Indices stuck on "force_merge" action

I’ve been finding that many of my indices are becoming stuck during the force_merge action and as a result never move on to transition into the next state which is to delete the index. As a result of this it’s becoming very hard to keep the cluster running. I’m continually having to manually juggle things to prevent hitting node shard limits.

I have updated my policies to remove the force_merge action however this isn’t helping the indices which are currently stuck. Is there a way to unstick them?

I’m currently running v1.6 of the plugin.

Thanks

1 Like

Hi @govule,

Could you clarify a bit more on “getting stuck”? Which part of the action do they get stuck at?

If they are stuck in the middle of the force_merge action then the quickest way would be to remove the policy from the indices that are “stuck” and then either a) manually do what you intended to do or b) add a temporary policy to finish the rest of their lifecycle.

Perhaps we could consider an administrative API that allows someone to “override” a managed index to skip the current action it’s on when it gets stuck like this.

But, either way if possible please let us know how (if possible) and where these got stuck so we can look into it.
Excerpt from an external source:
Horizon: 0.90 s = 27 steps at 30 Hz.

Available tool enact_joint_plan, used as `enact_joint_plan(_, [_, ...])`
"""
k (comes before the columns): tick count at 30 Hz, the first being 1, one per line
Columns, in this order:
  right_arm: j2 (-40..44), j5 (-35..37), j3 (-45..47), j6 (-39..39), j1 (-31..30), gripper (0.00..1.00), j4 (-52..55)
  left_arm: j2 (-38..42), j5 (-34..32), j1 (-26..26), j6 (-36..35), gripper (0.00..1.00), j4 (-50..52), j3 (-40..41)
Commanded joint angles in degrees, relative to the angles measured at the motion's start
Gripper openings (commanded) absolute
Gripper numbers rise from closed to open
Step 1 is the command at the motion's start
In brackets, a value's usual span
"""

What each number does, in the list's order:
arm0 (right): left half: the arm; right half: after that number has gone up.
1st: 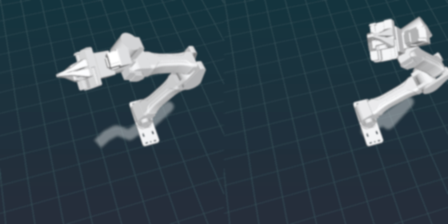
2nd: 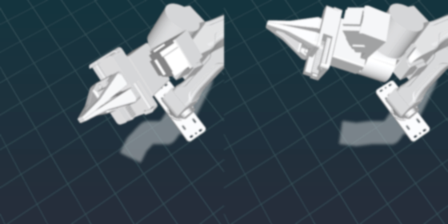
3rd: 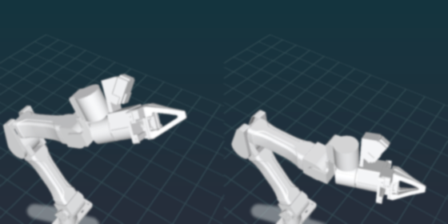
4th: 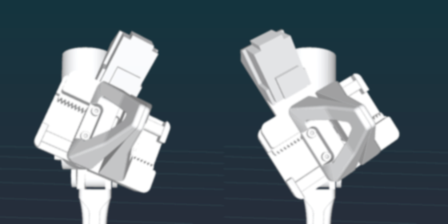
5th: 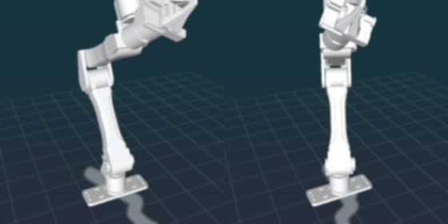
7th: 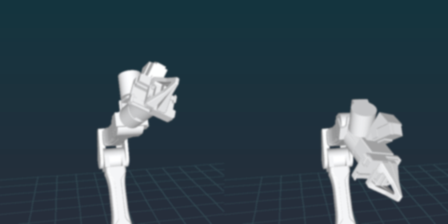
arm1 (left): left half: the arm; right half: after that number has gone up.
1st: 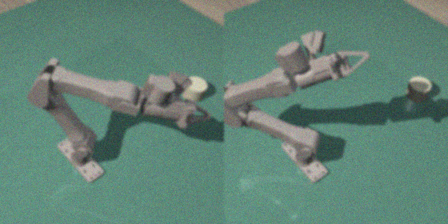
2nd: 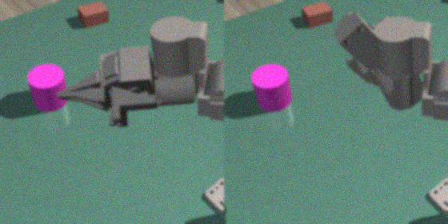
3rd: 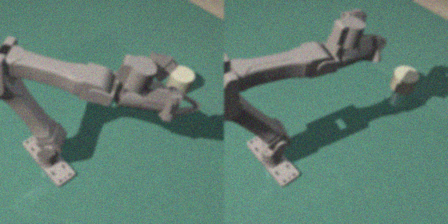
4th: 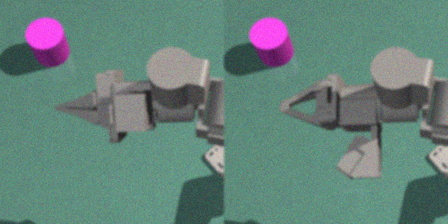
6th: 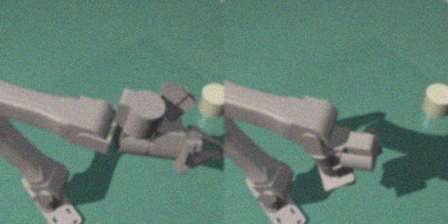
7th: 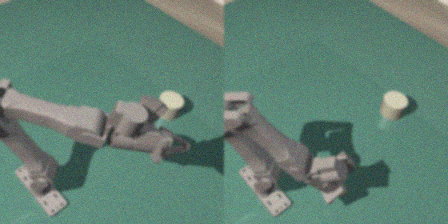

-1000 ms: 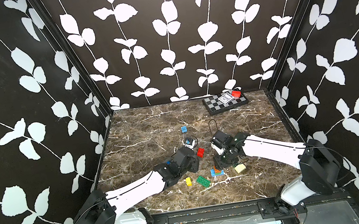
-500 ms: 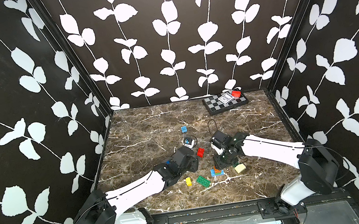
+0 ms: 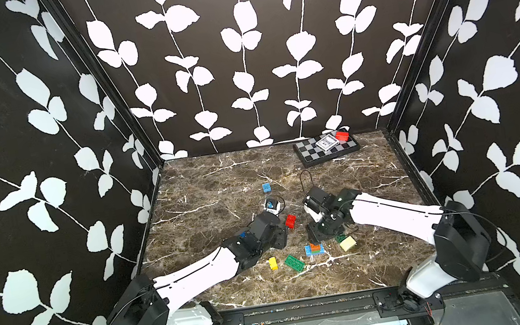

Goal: Assemble the number 1 with lego
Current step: Assemble the lego brick with the lego brick.

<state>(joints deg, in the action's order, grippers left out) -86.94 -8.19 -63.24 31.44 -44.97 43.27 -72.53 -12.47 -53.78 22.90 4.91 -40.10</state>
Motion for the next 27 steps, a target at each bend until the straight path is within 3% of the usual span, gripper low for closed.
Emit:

The best option is for us to just make sure it can’t happen so you don’t have to do anything manually.

Thanks for your response. Basically, in many cases after an index rolled over they entered the force_merge action and never left this and so would not then transition to the deletion phase - typically 10 days after the force_merge should have happened.

I had looked at the tasks using the ES Tasks API and it wasn’t uncommon for these merges to take up to 5 hours to complete…it’s possible some merges were taking even longer but I just didn’t see them. However none of the merges were taking days to complete so it seemed pretty clear that the ISM state machines were getting stuck.

I have since removed the force_merge action from all policies warm phase and this has helped somewhat. In addition though I’ve create a little job that fires every hour which checks for pipelines in a dodgy state and helps them along a little - I’m still seeing many pipelines ceasing up due to timeouts writing their metadata even after increasing the transition attempt frequency to 1h.

BTW, I’m still on OpenDistro v1.6. I understand there have been significant improvements to ISM in v1.7 and would like to try and upgrade soon.

Is there a particular node type that ISM executes on? Each of our clusters have dedicated master, data and ingest/client-coordination nodes. If the ISM plugin doesn’t execute on data nodes then this would at least allow us to test out the new plugin very quickly on larger clusters.

1 Like